Father Neapolitan rose to his feet. “Filthy lies.”

“I’ll call my mother now and get her to prove you wrong.” I picked up my smartphone and pressed the shortcut for Mother, my heart spasming with dread. This was such a huge, fucking risk. If Mother was in the wrong mood, she would say out of spite that my father was Mr. Burgh.

Excited chatter filled the room, and everyone sounded like they were delighted to have taken a day off work to witness these daytime theatrics.

“Enough!” The archbishop raised both hands, making everyone turn silent. “I remember some talk of impropriety between Thomas and Abigail Burgh eighteen years ago. As far as I’m concerned, the matter of Miss Hancock’s parentage is closed.”

My throat dried, and I glanced around the table. Most of the academy governors’ mouths gaped open, as though this was the biggest scandal since Queen Elizabeth I executed Mary, Queen of Scots. In a small town like Templar, it probably was.

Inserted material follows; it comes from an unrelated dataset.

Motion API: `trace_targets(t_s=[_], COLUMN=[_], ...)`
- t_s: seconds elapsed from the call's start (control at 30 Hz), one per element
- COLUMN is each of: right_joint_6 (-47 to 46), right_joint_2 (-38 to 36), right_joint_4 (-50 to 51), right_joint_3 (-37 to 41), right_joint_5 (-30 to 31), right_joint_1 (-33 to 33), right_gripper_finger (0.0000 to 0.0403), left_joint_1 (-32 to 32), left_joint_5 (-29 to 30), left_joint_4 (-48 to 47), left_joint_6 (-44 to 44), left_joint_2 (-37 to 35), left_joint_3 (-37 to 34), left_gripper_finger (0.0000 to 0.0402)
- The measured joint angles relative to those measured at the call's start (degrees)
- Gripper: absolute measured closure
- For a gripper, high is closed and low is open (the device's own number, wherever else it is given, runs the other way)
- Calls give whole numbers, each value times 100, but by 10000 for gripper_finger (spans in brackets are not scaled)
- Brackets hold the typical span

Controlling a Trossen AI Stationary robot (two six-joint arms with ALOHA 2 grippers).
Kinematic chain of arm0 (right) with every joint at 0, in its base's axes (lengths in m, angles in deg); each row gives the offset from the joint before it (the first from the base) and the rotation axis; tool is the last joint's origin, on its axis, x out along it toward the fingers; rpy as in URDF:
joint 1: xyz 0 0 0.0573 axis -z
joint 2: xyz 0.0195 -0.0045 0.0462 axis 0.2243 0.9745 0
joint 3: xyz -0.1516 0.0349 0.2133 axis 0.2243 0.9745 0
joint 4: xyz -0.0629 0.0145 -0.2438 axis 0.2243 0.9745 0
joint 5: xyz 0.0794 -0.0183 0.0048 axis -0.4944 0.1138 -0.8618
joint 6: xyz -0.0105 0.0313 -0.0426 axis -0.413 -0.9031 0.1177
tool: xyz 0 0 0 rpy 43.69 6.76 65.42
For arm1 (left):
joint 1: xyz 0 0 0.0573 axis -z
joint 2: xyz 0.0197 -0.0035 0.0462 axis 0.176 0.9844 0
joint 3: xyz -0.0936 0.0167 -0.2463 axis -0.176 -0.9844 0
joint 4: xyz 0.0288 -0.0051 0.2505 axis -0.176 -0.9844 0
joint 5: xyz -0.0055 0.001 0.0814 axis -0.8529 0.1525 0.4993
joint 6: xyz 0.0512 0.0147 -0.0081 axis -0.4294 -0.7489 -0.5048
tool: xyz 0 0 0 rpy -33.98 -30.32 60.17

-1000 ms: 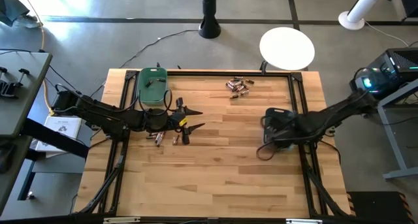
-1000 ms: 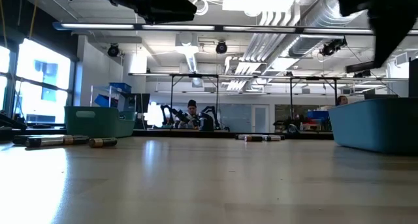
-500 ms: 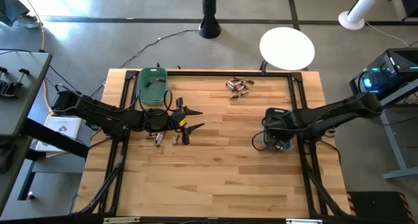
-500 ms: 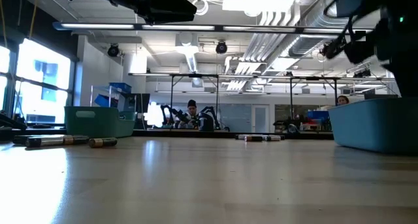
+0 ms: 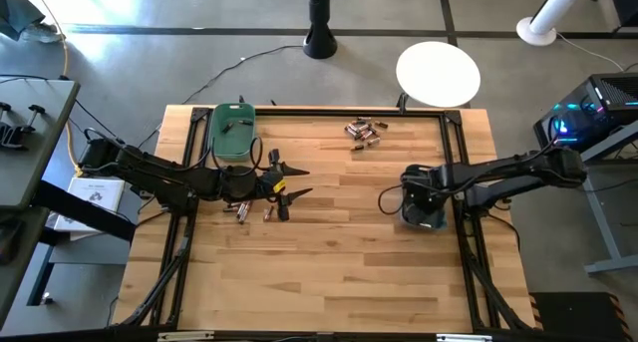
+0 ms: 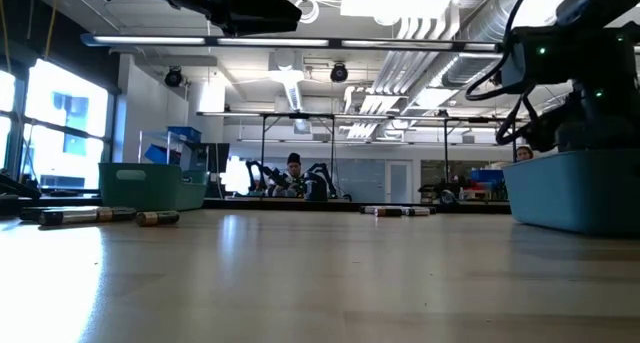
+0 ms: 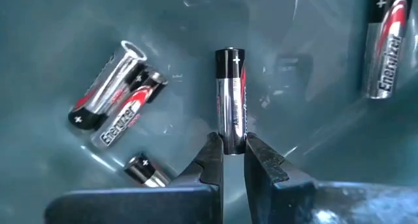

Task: Sort batteries
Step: Put the silver battery into the blue bin, then put the black battery into the green bin

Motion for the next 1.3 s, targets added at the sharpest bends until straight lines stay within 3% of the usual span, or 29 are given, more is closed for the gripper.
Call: trace_targets(t_s=[0.37, 0.53, 0.73, 0.93, 1.03, 1.13, 1.2, 1.3], right_joint_6=[169, 452, 508, 1022, 1647, 2730, 3596, 4858], right_joint_2=[0, 0, 0, -2, -2, -3, 3, 111], right_joint_4=[-26, 399, 1448, 1364, 506, -1223, -2771, -5116], right_joint_3=[-23, -525, -1673, -2519, -2566, -2209, -1777, -1082], right_joint_5=[187, 347, 1595, 2849, 3627, 4206, 4267, 3875], right_joint_1=[78, 75, 25, -90, -193, -381, -456, -295], right_gripper_finger=[274, 255, 254, 254, 254, 254, 254, 254], left_joint_1=[1, 0, 0, -167, -312, -431, -481, -537], left_joint_5=[0, 0, 0, -10, -2, 0, 3, 2], left_joint_4=[4, 13, 13, 12, 11, 9, 7, 16], left_joint_6=[15, 15, 17, 178, 309, 464, 527, 577], left_joint_2=[0, 0, 0, 0, 0, 0, 0, 14], left_joint_3=[0, 0, 0, 0, 0, 0, 0, 0], left_gripper_finger=[204, 204, 204, 204, 204, 204, 204, 204])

Lady Liddell pursed her lips. The archbishop had just confirmed that I was possibly a Liddell. A Liddell who could lay claim to the fortune his wife tried so desperately to protect.

I gulped. What did that mean for me, now? I pictured her offering me ten grand to bugger off back to Richley. I would shove the offer up her bag-of-flour ass, add half-a-pound of butter and set it on fire.

My call went to voicemail, and I hung up. Of course, Mother would still be sleeping at this time of the morning. She’d probably spent Sunday and Monday drowning herself in gin.

“After putting Miss Hancock through yet another ordeal, do you think you could permit her to return to her classes?” said Mrs. Campbell, her voice doused in venom.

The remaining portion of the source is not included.